▶ Available records:
○ ○ ○ ○
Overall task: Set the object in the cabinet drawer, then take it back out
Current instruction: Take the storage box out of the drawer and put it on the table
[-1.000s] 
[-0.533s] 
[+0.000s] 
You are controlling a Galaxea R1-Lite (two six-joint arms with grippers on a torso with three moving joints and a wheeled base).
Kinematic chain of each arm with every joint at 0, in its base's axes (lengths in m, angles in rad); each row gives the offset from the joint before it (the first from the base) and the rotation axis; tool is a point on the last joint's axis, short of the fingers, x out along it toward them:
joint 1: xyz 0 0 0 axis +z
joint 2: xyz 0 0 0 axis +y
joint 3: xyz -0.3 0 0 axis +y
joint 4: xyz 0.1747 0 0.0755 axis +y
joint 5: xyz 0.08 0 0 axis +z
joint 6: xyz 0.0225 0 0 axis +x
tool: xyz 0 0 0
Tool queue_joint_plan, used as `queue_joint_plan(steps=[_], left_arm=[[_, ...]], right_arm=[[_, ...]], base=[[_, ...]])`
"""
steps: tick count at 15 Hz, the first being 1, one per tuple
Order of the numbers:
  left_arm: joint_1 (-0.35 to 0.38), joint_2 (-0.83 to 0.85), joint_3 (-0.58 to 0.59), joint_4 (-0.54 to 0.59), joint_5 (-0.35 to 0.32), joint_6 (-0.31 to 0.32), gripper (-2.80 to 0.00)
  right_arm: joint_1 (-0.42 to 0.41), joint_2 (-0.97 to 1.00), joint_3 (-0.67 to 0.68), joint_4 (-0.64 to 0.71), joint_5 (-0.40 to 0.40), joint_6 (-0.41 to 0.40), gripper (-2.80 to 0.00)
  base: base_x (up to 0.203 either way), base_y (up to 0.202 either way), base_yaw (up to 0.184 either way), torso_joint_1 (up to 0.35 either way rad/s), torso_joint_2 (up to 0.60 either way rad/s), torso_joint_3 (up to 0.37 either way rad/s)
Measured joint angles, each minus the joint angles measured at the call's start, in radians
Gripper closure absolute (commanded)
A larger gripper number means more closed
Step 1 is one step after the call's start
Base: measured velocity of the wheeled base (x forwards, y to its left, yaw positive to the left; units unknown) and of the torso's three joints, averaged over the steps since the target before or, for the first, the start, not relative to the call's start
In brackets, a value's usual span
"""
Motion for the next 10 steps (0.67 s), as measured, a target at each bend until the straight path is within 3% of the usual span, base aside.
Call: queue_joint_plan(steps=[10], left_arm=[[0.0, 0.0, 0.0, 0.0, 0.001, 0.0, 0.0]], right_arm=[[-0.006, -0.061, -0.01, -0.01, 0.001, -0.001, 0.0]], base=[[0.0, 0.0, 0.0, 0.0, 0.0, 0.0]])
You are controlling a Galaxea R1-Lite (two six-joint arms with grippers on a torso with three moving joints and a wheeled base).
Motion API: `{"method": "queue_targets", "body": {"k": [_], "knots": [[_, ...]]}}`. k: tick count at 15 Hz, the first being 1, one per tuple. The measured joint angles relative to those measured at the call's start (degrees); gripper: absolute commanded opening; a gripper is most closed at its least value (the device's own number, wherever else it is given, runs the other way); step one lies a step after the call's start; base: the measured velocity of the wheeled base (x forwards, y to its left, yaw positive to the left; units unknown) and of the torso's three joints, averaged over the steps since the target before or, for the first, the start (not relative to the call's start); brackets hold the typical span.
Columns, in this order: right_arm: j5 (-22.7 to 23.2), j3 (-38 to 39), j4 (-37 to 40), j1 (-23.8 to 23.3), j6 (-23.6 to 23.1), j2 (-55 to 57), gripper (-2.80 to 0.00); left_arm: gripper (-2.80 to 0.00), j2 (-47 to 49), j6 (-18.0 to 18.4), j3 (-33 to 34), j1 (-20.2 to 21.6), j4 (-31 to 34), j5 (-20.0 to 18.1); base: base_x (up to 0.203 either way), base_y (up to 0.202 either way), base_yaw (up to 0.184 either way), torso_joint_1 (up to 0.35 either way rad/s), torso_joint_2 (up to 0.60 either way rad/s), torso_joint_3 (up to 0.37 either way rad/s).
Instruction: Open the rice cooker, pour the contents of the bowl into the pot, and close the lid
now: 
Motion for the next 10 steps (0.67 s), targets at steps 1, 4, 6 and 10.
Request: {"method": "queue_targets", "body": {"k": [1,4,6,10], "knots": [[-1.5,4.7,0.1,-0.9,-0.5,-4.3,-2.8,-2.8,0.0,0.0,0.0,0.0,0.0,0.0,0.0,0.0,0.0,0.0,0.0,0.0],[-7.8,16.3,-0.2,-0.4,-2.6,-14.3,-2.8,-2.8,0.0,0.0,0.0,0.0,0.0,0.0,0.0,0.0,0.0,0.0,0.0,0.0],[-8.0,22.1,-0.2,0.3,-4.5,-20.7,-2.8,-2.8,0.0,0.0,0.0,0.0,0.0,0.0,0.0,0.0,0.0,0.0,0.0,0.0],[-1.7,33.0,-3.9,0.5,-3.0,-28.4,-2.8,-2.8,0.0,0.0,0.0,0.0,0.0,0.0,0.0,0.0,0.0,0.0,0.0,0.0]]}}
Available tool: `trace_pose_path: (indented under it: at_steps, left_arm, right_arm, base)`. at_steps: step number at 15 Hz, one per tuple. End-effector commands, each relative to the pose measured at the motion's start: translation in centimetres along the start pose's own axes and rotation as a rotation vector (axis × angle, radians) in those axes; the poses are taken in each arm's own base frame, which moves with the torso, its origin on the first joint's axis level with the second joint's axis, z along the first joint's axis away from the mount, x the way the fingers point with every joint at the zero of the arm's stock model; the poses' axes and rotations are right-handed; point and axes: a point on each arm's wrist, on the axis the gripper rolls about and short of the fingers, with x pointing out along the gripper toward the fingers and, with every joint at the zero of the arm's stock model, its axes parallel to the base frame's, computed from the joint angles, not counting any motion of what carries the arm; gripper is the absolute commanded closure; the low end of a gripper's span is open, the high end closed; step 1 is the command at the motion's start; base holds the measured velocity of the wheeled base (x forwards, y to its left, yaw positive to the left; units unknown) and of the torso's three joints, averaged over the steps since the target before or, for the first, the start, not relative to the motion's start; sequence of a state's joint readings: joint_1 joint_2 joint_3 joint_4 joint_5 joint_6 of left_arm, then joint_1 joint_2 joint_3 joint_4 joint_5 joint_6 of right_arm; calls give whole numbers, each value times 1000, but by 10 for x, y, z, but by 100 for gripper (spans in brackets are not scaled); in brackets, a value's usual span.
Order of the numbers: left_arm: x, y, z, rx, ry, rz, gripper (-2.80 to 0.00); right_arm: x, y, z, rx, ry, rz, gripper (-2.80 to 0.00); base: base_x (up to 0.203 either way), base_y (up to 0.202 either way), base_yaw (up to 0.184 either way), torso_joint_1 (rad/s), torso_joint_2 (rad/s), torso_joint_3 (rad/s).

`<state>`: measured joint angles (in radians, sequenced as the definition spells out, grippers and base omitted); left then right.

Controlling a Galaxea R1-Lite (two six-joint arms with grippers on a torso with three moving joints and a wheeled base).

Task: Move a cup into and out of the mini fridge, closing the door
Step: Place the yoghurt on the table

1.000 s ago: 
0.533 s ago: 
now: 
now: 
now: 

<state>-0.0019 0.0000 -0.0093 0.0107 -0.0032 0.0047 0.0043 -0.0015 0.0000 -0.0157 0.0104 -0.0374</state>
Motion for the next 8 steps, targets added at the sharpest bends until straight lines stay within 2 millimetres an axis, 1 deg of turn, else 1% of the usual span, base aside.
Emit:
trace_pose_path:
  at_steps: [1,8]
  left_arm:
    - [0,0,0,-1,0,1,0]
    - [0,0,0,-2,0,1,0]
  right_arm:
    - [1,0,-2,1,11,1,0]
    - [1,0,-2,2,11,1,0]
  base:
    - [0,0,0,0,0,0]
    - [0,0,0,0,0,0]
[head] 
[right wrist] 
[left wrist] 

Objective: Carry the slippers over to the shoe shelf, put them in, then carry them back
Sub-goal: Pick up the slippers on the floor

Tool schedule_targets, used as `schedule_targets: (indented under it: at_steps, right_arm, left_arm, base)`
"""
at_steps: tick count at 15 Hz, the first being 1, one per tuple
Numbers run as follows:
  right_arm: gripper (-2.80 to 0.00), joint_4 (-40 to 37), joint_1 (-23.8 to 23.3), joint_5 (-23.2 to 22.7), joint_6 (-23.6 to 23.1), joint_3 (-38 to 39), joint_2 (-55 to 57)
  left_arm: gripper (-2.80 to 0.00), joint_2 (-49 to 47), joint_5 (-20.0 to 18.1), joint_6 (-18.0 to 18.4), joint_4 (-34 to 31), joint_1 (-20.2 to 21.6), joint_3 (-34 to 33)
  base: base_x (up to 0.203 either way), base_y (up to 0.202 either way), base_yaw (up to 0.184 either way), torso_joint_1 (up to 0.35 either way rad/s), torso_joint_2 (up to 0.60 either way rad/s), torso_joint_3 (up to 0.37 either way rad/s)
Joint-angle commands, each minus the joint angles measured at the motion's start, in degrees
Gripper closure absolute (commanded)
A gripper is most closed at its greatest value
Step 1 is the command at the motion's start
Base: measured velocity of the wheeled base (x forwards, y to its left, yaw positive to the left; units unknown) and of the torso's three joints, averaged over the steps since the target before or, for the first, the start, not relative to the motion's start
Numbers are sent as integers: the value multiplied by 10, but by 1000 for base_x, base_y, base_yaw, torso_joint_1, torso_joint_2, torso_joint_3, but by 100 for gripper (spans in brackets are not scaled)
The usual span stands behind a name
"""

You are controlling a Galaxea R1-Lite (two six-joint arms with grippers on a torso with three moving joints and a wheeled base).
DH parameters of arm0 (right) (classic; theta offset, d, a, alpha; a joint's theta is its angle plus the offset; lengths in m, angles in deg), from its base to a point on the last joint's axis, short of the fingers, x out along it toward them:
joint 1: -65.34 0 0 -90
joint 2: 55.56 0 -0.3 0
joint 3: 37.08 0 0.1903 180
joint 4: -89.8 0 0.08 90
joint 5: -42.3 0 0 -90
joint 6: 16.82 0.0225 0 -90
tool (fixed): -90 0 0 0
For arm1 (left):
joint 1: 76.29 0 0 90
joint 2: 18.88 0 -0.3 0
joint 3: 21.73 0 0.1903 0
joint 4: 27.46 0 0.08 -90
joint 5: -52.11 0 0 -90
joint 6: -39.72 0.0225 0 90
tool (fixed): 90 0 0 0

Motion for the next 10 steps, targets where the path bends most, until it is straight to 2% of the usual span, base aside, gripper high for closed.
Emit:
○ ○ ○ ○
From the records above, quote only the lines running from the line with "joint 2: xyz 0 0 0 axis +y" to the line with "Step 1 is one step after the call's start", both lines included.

▶ Answer to this exercise:
joint 2: xyz 0 0 0 axis +y
joint 3: xyz -0.3 0 0 axis +y
joint 4: xyz 0.1747 0 0.0755 axis +y
joint 5: xyz 0.08 0 0 axis +z
joint 6: xyz 0.0225 0 0 axis +x
tool: xyz 0 0 0
Tool queue_joint_plan, used as `queue_joint_plan(steps=[_], left_arm=[[_, ...]], right_arm=[[_, ...]], base=[[_, ...]])`
"""
steps: tick count at 15 Hz, the first being 1, one per tuple
Order of the numbers:
  left_arm: joint_1 (-0.35 to 0.38), joint_2 (-0.83 to 0.85), joint_3 (-0.58 to 0.59), joint_4 (-0.54 to 0.59), joint_5 (-0.35 to 0.32), joint_6 (-0.31 to 0.32), gripper (-2.80 to 0.00)
  right_arm: joint_1 (-0.42 to 0.41), joint_2 (-0.97 to 1.00), joint_3 (-0.67 to 0.68), joint_4 (-0.64 to 0.71), joint_5 (-0.40 to 0.40), joint_6 (-0.41 to 0.40), gripper (-2.80 to 0.00)
  base: base_x (up to 0.203 either way), base_y (up to 0.202 either way), base_yaw (up to 0.184 either way), torso_joint_1 (up to 0.35 either way rad/s), torso_joint_2 (up to 0.60 either way rad/s), torso_joint_3 (up to 0.37 either way rad/s)
Measured joint angles, each minus the joint angles measured at the call's start, in radians
Gripper closure absolute (commanded)
A larger gripper number means more closed
Step 1 is one step after the call's start

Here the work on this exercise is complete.